ACB Hearings Day Two: Barrett’s Real Agenda
Try as they might to exploit emotional issues, Democrats’ attacks fell flat.
The second day of the confirmation hearings for Amy Coney Barrett were much like the first. Democrats gave ridiculous stump speeches that tried ever so carefully to scare voters about Barrett while not being seen as unduly attacking a very qualified woman. How’d they do?
Judging by these questions from Hawaii Senator Mazie Hirono, not so well. “Since you became a legal adult, have you ever made unwanted requests for sexual favors, or committed any physical or verbal harassment or assault of a sexual nature?” Hirono asked Barrett. “Have you ever faced discipline or entered into a settlement related to this kind of conduct?”
Unbelievable. Disgraceful. Par for the course with Democrats. In any case, the answer to both questions was, of course, “no” — just as it was for Justice Brett Kavanaugh, we might add.
Democrats exploited emotions regarding what they insist will be Barrett’s inevitable rulings against the victim class on healthcare, homosexuals, “gun violence,” and abortion, even trotting out heart-grabbing photos of all the new victims Barrett would create by opposing Democrat policy preferences.
Senator Dianne “The Dogma Lives Loudly Within You” Feinstein demanded to know whether Barrett would “be a consistent vote to roll back hard-fought freedoms and protections for the LGBT community.” Barrett responded much like she did for every other case on which Democrats tried to preemptively pin her down — that she has “no agenda” on the issue. “I do want to be clear that I have never discriminated on the basis of sexual preference and would not discriminate on the basis of sexual preference.”
That was too much for Senator Hirono, who chastised Barrett, “I don’t think it was an accident” to use the words “sexual preference,” which the senator declared is an “offensive and outdated term.” Hirono continued, “Sexual orientation is a key part of a person’s identity. If it is your view that sexual orientation is merely a preference, as you noted, then the LGTBQ should be rightly concerned whether you would uphold their constitutional right to marry.”
How quickly did leftists get the memo? Merriam-Webster’s Dictionary changed the definition of “preference” to include “offensive” when applied to sexual “orientation.” The edit seemingly happened yesterday. Of course, Joe Biden last used the term in May, and the patron saint of women’s and LGBT issues, Justice Ruth Bader Ginsburg herself, used the term in 2017. There are countless other examples. But the goalposts move when there’s a SCOTUS seat on the line.
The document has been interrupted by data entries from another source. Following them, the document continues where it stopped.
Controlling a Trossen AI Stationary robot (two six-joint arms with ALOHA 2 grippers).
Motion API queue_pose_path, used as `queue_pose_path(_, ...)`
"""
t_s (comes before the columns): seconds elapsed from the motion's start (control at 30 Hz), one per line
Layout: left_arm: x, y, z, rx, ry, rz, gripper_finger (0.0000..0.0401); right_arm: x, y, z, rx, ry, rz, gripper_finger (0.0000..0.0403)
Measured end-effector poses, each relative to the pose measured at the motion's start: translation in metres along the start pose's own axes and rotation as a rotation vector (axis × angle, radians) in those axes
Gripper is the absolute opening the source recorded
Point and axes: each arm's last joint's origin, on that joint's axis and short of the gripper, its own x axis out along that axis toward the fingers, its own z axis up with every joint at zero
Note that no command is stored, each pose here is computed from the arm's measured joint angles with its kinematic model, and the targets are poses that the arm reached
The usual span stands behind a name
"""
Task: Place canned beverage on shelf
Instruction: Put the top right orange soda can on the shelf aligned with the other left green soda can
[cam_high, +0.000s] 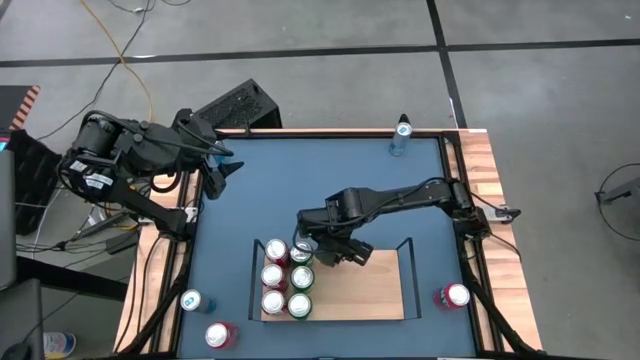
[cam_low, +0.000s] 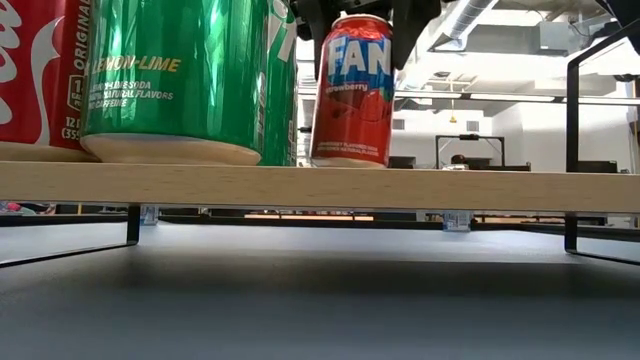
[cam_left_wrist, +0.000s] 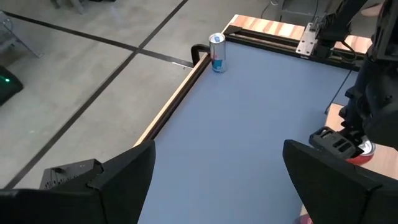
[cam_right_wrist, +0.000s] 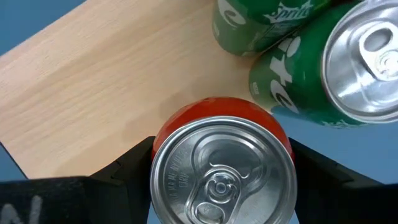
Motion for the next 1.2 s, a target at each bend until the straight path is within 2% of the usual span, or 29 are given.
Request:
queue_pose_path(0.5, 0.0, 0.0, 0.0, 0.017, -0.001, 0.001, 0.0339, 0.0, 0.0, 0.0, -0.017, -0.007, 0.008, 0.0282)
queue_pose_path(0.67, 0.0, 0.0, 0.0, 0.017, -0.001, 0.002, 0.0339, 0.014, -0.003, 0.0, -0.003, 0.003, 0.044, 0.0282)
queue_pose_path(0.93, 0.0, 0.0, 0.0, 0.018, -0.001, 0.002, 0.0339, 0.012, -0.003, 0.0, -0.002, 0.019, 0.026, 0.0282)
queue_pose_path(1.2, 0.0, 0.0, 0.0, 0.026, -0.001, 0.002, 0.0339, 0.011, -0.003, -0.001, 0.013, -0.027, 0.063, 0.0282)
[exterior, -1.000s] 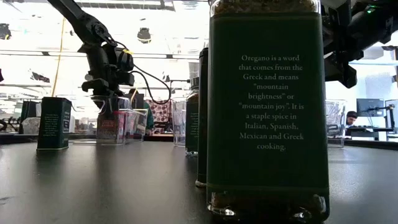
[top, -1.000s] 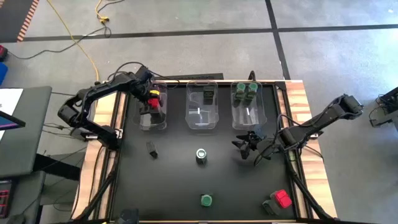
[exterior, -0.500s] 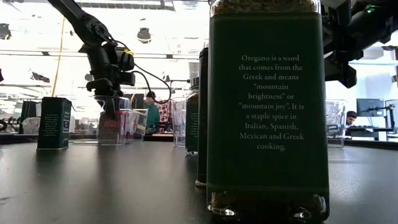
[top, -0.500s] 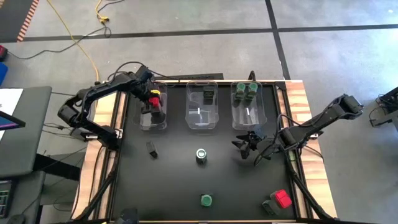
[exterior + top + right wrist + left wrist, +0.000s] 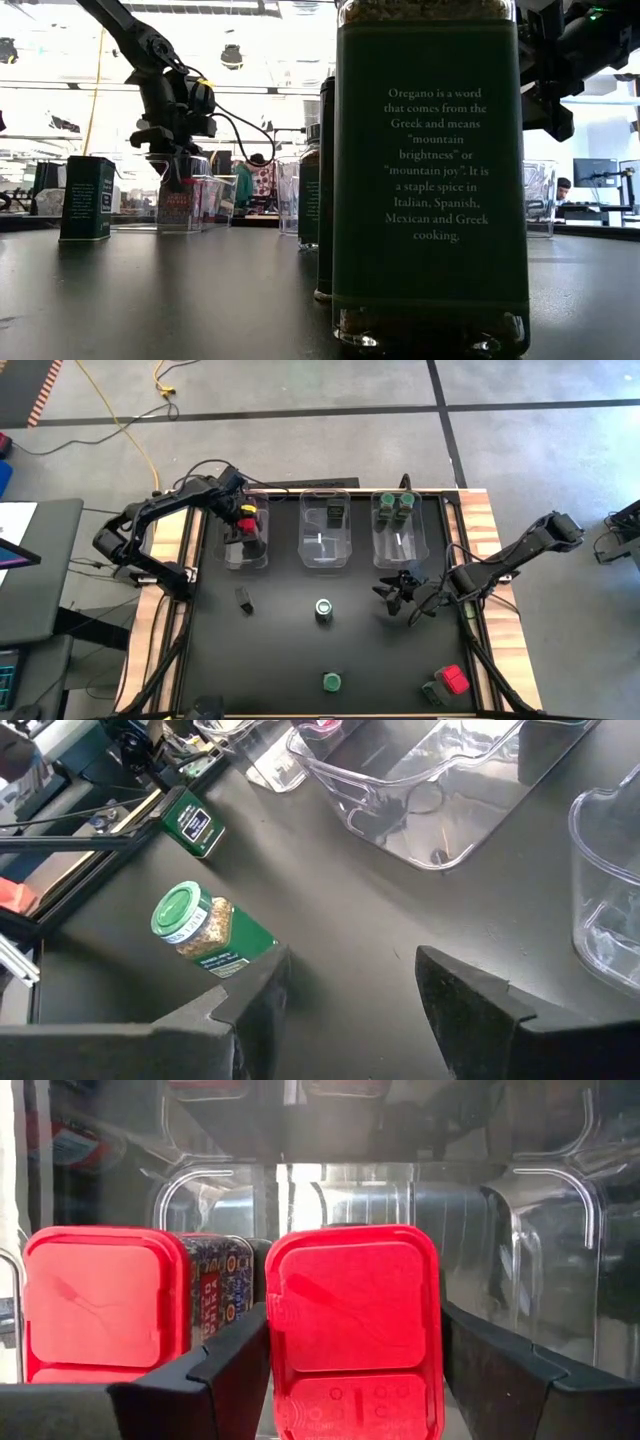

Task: Sort spices by type
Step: Put the red seasoning can into the left transparent bin

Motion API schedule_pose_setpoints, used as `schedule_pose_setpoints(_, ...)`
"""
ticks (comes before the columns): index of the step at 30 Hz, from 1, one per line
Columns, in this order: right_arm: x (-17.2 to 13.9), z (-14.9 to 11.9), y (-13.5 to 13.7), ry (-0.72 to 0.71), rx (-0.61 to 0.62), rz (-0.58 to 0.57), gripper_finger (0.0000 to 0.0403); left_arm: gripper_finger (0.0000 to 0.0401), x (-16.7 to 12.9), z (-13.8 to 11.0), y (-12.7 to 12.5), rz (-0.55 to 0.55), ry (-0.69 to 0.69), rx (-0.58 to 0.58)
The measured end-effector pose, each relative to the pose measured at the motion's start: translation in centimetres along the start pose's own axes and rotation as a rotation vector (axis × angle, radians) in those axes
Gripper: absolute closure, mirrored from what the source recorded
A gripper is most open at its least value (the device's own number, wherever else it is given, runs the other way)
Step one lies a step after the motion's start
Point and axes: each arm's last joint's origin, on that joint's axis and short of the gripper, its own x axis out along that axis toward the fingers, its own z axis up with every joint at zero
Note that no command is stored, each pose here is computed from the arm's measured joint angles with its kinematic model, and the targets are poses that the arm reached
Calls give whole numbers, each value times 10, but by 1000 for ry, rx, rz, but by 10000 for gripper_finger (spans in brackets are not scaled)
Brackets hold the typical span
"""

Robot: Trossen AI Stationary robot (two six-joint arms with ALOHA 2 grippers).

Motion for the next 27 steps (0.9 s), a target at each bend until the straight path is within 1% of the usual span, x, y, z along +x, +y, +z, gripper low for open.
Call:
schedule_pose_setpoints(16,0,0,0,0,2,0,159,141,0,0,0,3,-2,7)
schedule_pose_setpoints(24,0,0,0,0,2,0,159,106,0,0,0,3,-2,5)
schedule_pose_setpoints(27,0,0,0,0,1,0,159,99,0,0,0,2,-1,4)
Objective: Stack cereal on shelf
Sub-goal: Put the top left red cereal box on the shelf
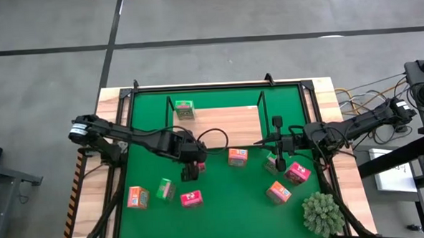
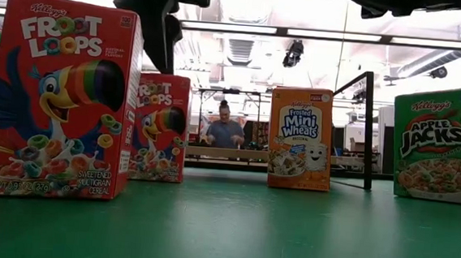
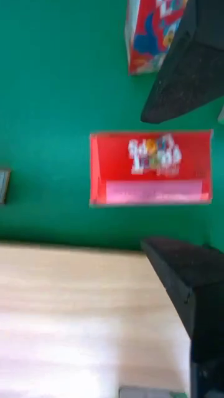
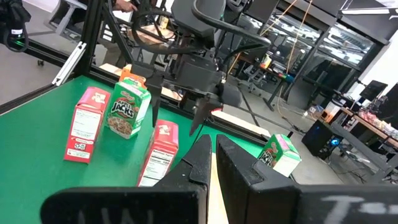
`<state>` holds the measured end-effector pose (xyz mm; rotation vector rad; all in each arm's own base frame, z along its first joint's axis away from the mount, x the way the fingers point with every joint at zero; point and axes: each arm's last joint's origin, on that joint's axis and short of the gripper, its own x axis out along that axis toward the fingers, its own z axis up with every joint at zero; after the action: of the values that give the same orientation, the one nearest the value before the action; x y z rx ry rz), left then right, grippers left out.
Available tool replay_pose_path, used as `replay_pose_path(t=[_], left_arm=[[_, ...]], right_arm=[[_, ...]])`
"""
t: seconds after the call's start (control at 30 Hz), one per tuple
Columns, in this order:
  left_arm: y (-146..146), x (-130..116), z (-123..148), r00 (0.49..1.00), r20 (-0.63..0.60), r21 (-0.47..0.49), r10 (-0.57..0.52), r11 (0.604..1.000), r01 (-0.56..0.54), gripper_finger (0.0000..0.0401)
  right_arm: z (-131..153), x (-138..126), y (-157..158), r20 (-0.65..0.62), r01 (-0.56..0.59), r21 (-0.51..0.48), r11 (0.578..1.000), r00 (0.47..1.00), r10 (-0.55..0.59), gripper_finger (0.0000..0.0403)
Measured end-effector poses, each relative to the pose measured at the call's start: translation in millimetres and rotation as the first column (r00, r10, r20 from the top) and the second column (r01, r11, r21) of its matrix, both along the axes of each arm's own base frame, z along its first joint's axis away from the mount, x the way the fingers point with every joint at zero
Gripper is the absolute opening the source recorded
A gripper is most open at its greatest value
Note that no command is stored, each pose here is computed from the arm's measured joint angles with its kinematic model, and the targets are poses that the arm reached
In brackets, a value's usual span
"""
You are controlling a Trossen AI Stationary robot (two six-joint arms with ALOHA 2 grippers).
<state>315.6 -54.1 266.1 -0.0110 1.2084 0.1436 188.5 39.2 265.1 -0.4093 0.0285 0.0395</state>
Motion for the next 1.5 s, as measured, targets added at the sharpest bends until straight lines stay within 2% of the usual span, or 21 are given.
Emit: replay_pose_path(t=[0.17,0.43,1.0,1.23,1.37,1.5], left_arm=[[0,0,-9,1.0,0.007,-0.008,-0.013,1.0,0.013,0.0321],[0,-3,-21,1.0,-0.016,-0.012,-0.018,1.0,0.018,0.0306],[-1,-2,-19,1.0,-0.008,-0.014,-0.02,1.0,0.02,0.017],[-2,2,1,0.999,0.016,-0.014,-0.047,0.999,0.048,0.0151],[-3,7,23,0.99,0.062,0.013,-0.128,0.992,0.128,0.015],[2,13,51,0.961,0.129,0.076,-0.244,0.969,0.236,0.015]], right_arm=[[0,0,0,-0.004,0.0,0.0,1.0,1.0,0.0,0.0013],[-1,0,0,-0.013,0.0,-0.003,1.0,1.0,0.0,0.0013],[-1,0,0,-0.014,0.0,-0.003,1.0,1.0,0.0,0.0013],[-1,0,0,-0.014,0.001,-0.003,1.0,1.0,-0.001,0.0013],[-1,0,0,-0.014,0.001,-0.004,1.0,1.0,-0.001,0.0013],[-1,0,0,-0.013,0.007,-0.005,1.0,1.0,-0.007,0.0013]])
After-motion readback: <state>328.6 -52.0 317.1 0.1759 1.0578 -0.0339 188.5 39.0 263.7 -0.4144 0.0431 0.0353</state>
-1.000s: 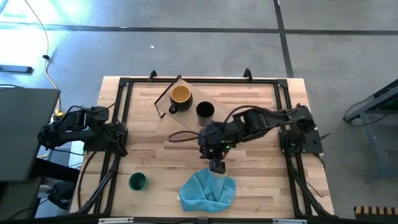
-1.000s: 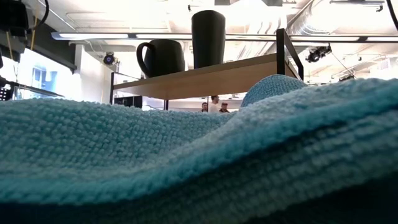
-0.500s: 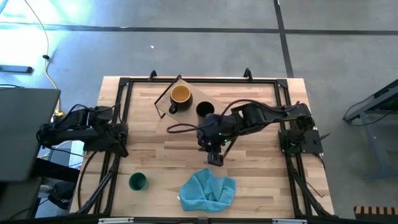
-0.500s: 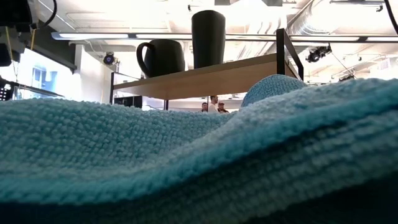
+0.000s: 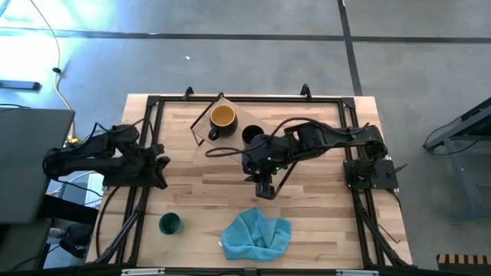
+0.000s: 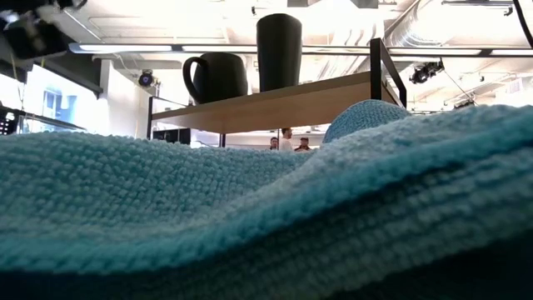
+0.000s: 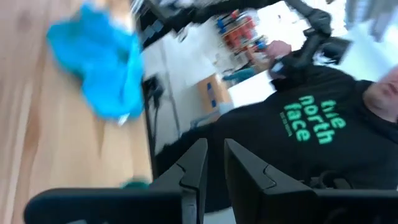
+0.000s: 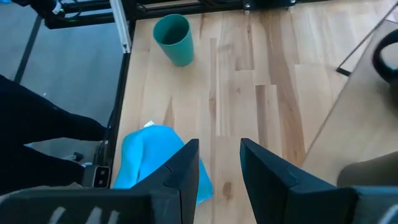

Regardless of the issue, however, Barrett stuck with the “Ginsburg Rule” — don’t comment on specific cases during hearings. “I’m not going to express a view on whether I agree or disagree with Justice [Antonin] Scalia for the same reasons that I’ve been giving,” Barrett said regarding Feinstein’s probe on same-sex marriage. “Justice Ginsburg with her characteristic pithiness used this to describe how a nominee should comport herself at a hearing: no hints, no previews, no forecasts. That has been the practice of nominees before her, but everybody calls it the ‘Ginsburg Rule’ because she stated it so concisely and it’s been the practice of every nominee since.”
She likewise gave a nod to another leftist justice. “Senator, I do want to be forthright and answer every question so far as I can. I think on that question, I’m going to invoke Justice Elena Kagan’s description, which I think is perfectly put. When she was in her confirmation hearing, she said that she was not going to grade precedent, give a thumbs-up or a thumbs-down. … It would be wrong and a violation of the canons for me to do that as a sitting judge.”
Barrett spoke so well and effectively that, for the sake of keeping it short, we can only quote a few more gems:
“I certainly hope that all members of the committee have more confidence in my integrity than to think I would allow myself to be used as a pawn to decide this election for the American people.”
“I am not hostile to the [Affordable Care Act]. I am not hostile to any statute that you pass. … I apply the law. I follow the law. You make the policy.”
“If I express a view on a precedent one way or another, whether I say I love it or I hate it, it signals to litigants that I might tilt one way or another in a pending case.”
“If I give off-the-cuff answers, then I would be basically a legal pundit. And I don’t think we want judges to be legal pundits. I think we went judges to approach cases thoughtfully and with an open mind.”
“Judges can’t just wake up one day and say ‘I have an agenda. I like guns; I hate guns. I like abortion; I hate abortion,’ and walk in like a royal queen and impose their will on the world. … I have an agenda to stick to the Rule of Law.”
Oh, and there was the brilliant and immediately signature moment when Senator John Cornyn of Texas asked Barrett to “hold up what you have been referring to in answering our questions.”
Barrett raised her blank notepad and smiled.
“That’s impressive,” Cornyn concluded. Indeed it is, and it’s also indicative that you don’t need notes to keep it straight when you’re telling the truth and following the Constitution.